> _Your assignment_
Wherever "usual" turns up in the entries, copy out the line that holds it.

> _Data to examine_

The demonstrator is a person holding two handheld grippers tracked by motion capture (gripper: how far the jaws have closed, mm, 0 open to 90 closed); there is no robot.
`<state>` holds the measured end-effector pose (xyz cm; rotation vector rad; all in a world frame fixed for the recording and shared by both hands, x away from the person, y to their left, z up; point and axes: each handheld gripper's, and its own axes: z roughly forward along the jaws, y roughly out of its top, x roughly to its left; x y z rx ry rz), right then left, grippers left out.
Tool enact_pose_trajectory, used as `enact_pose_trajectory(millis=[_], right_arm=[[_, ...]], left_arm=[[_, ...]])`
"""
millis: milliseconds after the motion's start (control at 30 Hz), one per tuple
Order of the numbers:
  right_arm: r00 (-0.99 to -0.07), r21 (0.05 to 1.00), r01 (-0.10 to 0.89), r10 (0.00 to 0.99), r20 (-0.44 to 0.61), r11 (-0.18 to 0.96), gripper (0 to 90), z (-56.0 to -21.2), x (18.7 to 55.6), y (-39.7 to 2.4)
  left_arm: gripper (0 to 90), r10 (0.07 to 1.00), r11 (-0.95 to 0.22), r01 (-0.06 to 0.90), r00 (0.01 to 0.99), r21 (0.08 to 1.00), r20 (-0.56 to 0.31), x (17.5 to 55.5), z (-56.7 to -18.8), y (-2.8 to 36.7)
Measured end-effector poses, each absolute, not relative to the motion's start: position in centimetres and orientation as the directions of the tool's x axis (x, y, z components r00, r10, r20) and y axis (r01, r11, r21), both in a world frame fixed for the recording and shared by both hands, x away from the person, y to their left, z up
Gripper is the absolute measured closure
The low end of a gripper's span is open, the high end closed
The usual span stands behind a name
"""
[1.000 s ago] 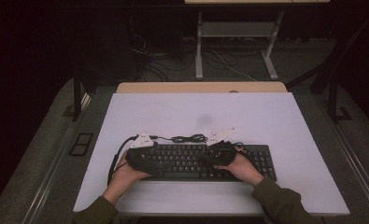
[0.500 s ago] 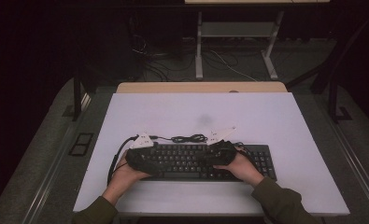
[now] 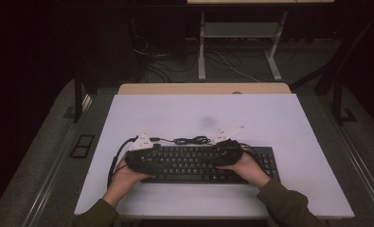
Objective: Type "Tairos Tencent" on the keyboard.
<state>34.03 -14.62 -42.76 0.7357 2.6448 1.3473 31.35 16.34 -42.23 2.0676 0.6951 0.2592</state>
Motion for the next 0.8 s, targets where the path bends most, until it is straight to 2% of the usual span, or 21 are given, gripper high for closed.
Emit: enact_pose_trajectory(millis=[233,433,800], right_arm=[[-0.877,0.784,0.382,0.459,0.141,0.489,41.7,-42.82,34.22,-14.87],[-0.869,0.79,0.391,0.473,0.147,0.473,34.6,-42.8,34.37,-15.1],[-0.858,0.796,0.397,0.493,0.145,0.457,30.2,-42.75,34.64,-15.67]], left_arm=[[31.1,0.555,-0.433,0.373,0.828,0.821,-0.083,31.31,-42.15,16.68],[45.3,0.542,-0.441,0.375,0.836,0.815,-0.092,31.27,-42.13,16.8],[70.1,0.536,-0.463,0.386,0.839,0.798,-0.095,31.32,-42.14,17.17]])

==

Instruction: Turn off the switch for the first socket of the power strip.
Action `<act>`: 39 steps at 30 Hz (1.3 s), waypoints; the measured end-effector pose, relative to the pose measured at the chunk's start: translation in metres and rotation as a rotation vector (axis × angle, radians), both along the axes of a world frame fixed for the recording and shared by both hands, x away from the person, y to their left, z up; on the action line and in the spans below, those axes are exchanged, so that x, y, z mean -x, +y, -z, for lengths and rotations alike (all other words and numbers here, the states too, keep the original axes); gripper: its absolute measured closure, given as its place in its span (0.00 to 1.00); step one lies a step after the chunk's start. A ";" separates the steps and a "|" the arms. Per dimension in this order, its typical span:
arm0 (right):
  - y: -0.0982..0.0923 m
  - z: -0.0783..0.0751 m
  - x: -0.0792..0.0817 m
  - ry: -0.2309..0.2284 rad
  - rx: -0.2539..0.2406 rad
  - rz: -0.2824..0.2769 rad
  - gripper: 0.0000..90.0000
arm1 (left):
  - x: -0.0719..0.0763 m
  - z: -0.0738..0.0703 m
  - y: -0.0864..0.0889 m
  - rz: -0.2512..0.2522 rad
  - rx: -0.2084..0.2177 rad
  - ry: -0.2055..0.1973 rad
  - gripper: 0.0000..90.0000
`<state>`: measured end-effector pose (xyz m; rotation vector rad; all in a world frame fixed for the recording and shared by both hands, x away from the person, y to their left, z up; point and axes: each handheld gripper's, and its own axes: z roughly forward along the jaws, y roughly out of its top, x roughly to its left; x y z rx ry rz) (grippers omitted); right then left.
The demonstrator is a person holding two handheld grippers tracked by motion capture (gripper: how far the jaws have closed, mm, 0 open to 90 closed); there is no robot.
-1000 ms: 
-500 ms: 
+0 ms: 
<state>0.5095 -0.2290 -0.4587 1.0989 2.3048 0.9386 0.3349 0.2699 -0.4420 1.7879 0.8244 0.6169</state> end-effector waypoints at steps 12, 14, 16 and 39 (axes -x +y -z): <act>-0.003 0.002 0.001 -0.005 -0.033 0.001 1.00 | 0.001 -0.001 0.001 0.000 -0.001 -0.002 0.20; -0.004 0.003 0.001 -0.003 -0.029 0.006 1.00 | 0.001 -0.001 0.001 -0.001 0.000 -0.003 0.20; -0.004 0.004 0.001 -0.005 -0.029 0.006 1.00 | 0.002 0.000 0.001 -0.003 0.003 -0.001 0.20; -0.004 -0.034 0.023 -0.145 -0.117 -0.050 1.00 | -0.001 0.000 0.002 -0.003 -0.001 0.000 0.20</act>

> _Solution for this task_
The usual span stands behind a name
Motion for the next 0.8 s, targets where the path bends most, until it is straight to 2% of the usual span, or 21 are given, gripper high for closed.

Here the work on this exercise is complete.